Estoy claramente consciente que esa conquista de los jubilados del Estado le causa presiones al fisco y a los contribuyentes. Pero y entonces, ¿cómo se consiguen las conquistas sociales en cualquier parte del mundo?: la cobertura universal de la salud, la seguridad social, el salario mínimo, la jornada de ocho horas… y el sinnúmero de reformas que hacen de los países nórdicos y europeos un modelo a seguir en materia de desarrollo económico y social.
Con el aprecio que le he tenido a don José Alejandro, sí que lo invito a un diálogo más constructivo sobre estos temas, en aras de una sociedad mejor, principalmente porque él escribe desde un escritorio comprado con una dignísima jubilación, otorgada por el Estado, y merecida por cierto, por haber bregado en el mundo de la banca central.
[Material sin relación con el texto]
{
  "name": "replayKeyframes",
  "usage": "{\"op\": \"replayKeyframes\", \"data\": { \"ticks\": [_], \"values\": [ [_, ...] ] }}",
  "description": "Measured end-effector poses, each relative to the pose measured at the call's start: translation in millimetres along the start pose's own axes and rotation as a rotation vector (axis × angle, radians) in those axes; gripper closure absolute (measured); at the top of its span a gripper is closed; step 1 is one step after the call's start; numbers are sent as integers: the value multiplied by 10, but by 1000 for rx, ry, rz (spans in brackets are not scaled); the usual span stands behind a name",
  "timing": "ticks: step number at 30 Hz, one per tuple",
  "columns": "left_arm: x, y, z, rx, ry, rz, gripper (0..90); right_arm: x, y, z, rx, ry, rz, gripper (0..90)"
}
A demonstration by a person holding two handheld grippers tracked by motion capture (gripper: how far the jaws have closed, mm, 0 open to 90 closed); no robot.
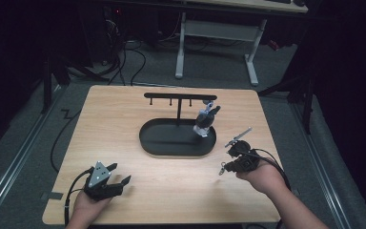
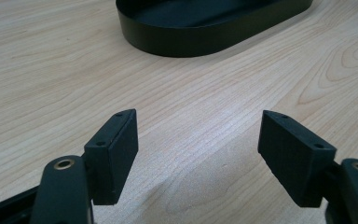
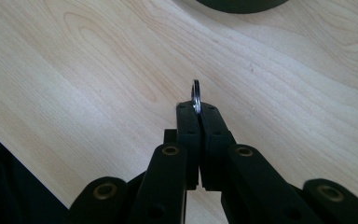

Pero, ¿qué tienen ellos de diferente en el ADN que no lo tenga un sufrido ex director de la Contabilidad del Estado, o de la oficina de Crédito Público del Ministerio de Finanzas Públicas, que se retira con una baja jubilación cinco veces menor a las del edificio de al lado de la Plaza Carlos Mérida, cuyos altos jefes incluso cuentan con seguro privado internacional, en caso de que bajo un grave dolencia deban ser atendidos en algún hospital houstoniano?